Class java.util.Properties extends Hashtable, and adds the load(), save(), and list() methods for writing and reading the key-value pairs to and from streams. The convenience method getProperty() performs an explicit type cast operation on the returned element for you, from Object to String. The system properties are stored in a Properties object.

Stacks and Vectors

Arrays in Java are already far nicer objects than in many programming languages, however, they are most appropriate for storing items up to a fixed maximum number. A java.util.Vector object is like an array which automatically allocates more storage as required. The elements of the Vector are stored in sequence, indexed by integers starting from 0. The size() method returns the current number of elements. Any Java object can be stored in a Vector. You can insert an element into a position in the Vector and the existing elements roll over to make room. When you remove an element, the objects to the right roll back and fill the space. So you normally can't rely on an object staying at a fixed index in the Vector.

The Vector class is flexible enough to serve as a base class for various stack and queue type data structures. The class java.util.Stack extends Vector and provides a basic pushdown stack of objects (Last In, First Out or LIFO). You can push() an element onto the top of the stack and you can peek() at the top element or pop() it off the stack.

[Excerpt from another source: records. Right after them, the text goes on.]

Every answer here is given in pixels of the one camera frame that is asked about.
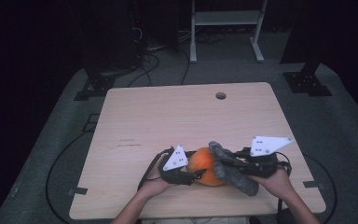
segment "wire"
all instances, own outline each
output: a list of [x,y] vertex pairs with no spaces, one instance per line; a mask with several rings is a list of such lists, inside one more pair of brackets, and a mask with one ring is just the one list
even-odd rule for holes
[[185,75],[183,76],[182,78],[182,81],[181,81],[181,85],[183,85],[183,83],[185,82],[185,78],[187,76],[187,73],[188,73],[188,68],[190,67],[190,59],[188,58],[187,54],[181,49],[182,53],[185,54],[186,56],[186,59],[187,59],[187,68],[186,68],[186,72],[185,72]]
[[134,83],[138,78],[140,78],[140,77],[142,77],[142,76],[144,76],[144,75],[147,75],[147,76],[148,76],[148,78],[149,78],[149,84],[151,84],[151,78],[150,78],[149,72],[153,71],[154,69],[156,69],[156,68],[158,67],[158,65],[159,65],[159,58],[158,58],[157,56],[153,55],[153,54],[146,54],[146,56],[151,56],[151,57],[155,58],[155,59],[157,60],[156,65],[154,65],[154,66],[153,66],[150,70],[148,70],[148,71],[145,71],[145,70],[144,70],[144,72],[143,72],[141,75],[135,77],[135,78],[130,82],[130,84],[127,86],[127,88],[130,87],[130,86],[132,85],[132,83]]
[[199,44],[212,45],[217,42],[223,41],[227,38],[225,34],[220,34],[220,35],[222,37],[219,37],[218,35],[210,35],[210,34],[201,33],[200,35],[197,35],[196,40],[197,40],[197,43],[199,43]]
[[146,48],[148,53],[155,53],[157,51],[163,50],[165,49],[167,46],[158,46],[158,47],[153,47],[153,48]]
[[327,171],[327,169],[326,169],[319,161],[317,161],[316,159],[314,159],[312,156],[310,156],[310,155],[308,155],[308,154],[303,153],[303,155],[304,155],[305,157],[307,157],[308,159],[311,159],[312,161],[316,162],[316,163],[325,171],[325,173],[327,174],[328,178],[330,179],[331,186],[332,186],[333,192],[334,192],[334,201],[333,201],[332,211],[330,212],[330,214],[328,215],[328,217],[327,217],[326,220],[324,221],[324,224],[325,224],[325,223],[328,223],[328,222],[330,221],[330,219],[333,217],[333,215],[334,215],[334,213],[336,212],[336,209],[337,209],[337,198],[338,198],[338,195],[337,195],[336,183],[334,182],[333,177],[330,175],[330,173]]
[[142,33],[142,30],[137,28],[137,27],[133,27],[132,30],[137,30],[139,31],[139,37],[138,37],[138,40],[141,40],[142,39],[142,36],[143,36],[143,33]]
[[[150,54],[146,54],[146,56],[147,56],[148,62],[150,63]],[[145,74],[147,75],[147,78],[148,78],[148,80],[149,80],[148,86],[153,86],[153,84],[152,84],[152,78],[151,78],[150,75],[149,75],[149,71],[146,71],[146,70],[145,70],[143,63],[141,64],[141,69],[142,69],[142,70],[145,72]]]
[[153,178],[153,179],[146,179],[145,181],[153,181],[153,180],[157,180],[157,179],[161,179],[161,176]]
[[48,207],[50,208],[51,212],[63,223],[68,223],[69,222],[67,220],[65,220],[65,218],[61,217],[58,212],[55,210],[54,206],[52,205],[50,198],[48,196],[48,183],[51,177],[51,173],[57,163],[57,161],[60,159],[60,157],[62,156],[62,154],[74,143],[76,142],[79,138],[81,138],[83,135],[85,135],[86,133],[94,133],[95,127],[89,128],[86,131],[82,132],[80,135],[78,135],[74,140],[72,140],[72,142],[70,142],[68,145],[66,145],[66,147],[61,151],[61,153],[58,155],[58,157],[55,159],[55,161],[53,162],[53,164],[50,167],[50,170],[48,171],[48,178],[46,180],[46,185],[45,185],[45,195],[46,195],[46,201],[48,202]]
[[[200,26],[197,30],[196,30],[196,34],[202,29],[202,26]],[[191,32],[190,31],[178,31],[178,33],[186,33],[183,36],[179,36],[178,37],[178,42],[180,44],[188,44],[189,42],[185,42],[186,40],[188,40],[191,37]]]
[[277,153],[277,154],[280,154],[280,155],[284,156],[284,157],[286,158],[287,162],[289,162],[289,163],[290,163],[290,160],[289,160],[289,158],[288,158],[286,155],[284,155],[284,154],[283,154],[283,153],[281,153],[281,152],[275,152],[275,153]]

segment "metal stand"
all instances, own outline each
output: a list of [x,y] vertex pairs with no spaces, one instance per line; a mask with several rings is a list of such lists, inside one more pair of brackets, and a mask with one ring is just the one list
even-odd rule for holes
[[283,73],[292,93],[307,93],[309,96],[332,96],[325,85],[315,76],[320,62],[307,62],[300,72]]
[[107,92],[115,84],[115,78],[108,78],[101,75],[99,72],[91,71],[85,68],[89,79],[83,86],[82,91],[78,91],[75,101],[87,101],[90,97],[106,96]]
[[197,62],[196,49],[196,26],[198,25],[244,25],[255,24],[255,36],[251,37],[252,48],[255,57],[259,63],[264,62],[264,57],[258,47],[257,40],[260,35],[261,25],[264,20],[268,0],[263,1],[260,10],[251,11],[213,11],[213,12],[196,12],[195,0],[191,8],[191,42],[190,42],[190,62]]

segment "person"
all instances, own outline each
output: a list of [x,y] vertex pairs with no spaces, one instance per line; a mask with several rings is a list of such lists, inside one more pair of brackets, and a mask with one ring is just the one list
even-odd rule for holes
[[[159,178],[157,167],[160,161],[161,160],[159,160],[150,171],[150,174],[147,177],[149,181],[145,181],[142,187],[134,194],[111,224],[134,224],[140,216],[147,201],[175,186]],[[262,178],[258,176],[250,177],[266,188],[270,194],[282,199],[292,212],[296,223],[320,223],[293,188],[289,176],[283,167],[278,167],[277,172],[269,178]]]

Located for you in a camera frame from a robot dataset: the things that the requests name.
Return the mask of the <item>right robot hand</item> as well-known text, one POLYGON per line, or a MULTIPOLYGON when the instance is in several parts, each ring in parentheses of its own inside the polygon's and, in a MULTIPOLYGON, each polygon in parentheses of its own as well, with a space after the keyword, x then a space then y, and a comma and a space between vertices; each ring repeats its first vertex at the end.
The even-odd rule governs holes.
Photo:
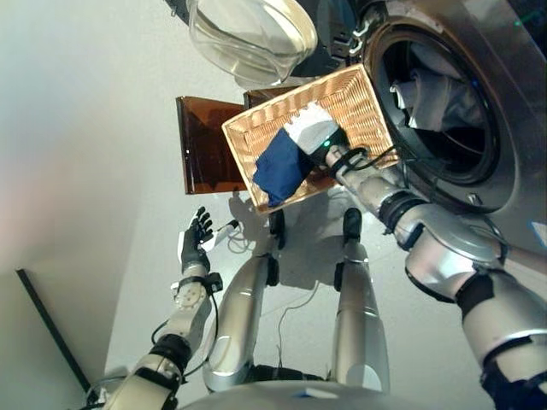
POLYGON ((291 141, 319 167, 332 168, 349 151, 343 127, 316 102, 299 109, 283 128, 291 141))

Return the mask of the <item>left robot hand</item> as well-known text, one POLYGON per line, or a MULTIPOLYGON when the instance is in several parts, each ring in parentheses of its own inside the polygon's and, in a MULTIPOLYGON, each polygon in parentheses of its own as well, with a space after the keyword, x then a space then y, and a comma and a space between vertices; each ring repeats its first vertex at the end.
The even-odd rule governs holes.
POLYGON ((182 272, 194 266, 210 271, 208 252, 233 234, 239 227, 231 220, 217 230, 212 229, 212 219, 205 207, 200 207, 191 218, 188 227, 179 233, 177 252, 182 272))

Counting Things: Enumerations

There are many situations where you have a collection of elements and you want to iterate over the collection, visiting each element once. If they are already in some particular ordered structure such as an array or Vector, you can do this with a simple for loop. A more flexible way is provided by the interface java.util.Enumeration. For example, an Enumeration can iterate over the elements in a hash table using the hasMoreElements() and nextElement() methods. To get the Enumeration, call the elements() method of the Hashtable (or Vector, Stack, and so on).

Observers and Observables

Sometimes an object needs to become an observer which monitors the condition of a second, observable object. For example, a spreadsheet must monitor changes in its cells and respond by recalculating the spreadsheet values. This is particularly important in a multithreaded environment. Java offers a uniform approach to the observer model by way of the base class java.util.Observable and the interface java.util.Observer. An Observable keeps a list of Observers which have registered their interest in watching changes in the Observable. When an observable change occurs, the Observable object calls its notifyObservers() method. This results in calls to the update() method of each Observer.

Other Utility Classes

You may think that Java has everything except the kitchen sink, but here it is: the kitchen sink department. Java provides additional classes to handle those tricky functions which everybody needs at some point but which are a real headache to code. The java.util classes BitSet, Date, Random, and StringTokenizer offer bit-string logical operations, time and date functions, random number generation, and string-splitting capability, respectively.

Summary

In this chapter, you learned what each of the standard Java packages can do, and you at least heard mention of just about every different kind of class contained in them. These classes play a huge role in reducing the amount of boring code you need to write, and consequently they help to cut down on bugs. You get to have more spare time for surfing (the ocean or the Internet, as applicable). The next chapter (Chapter 4, "Creating Your Own Objects") deals with the mechanics of coding subclasses of these classes tailored to your own needs.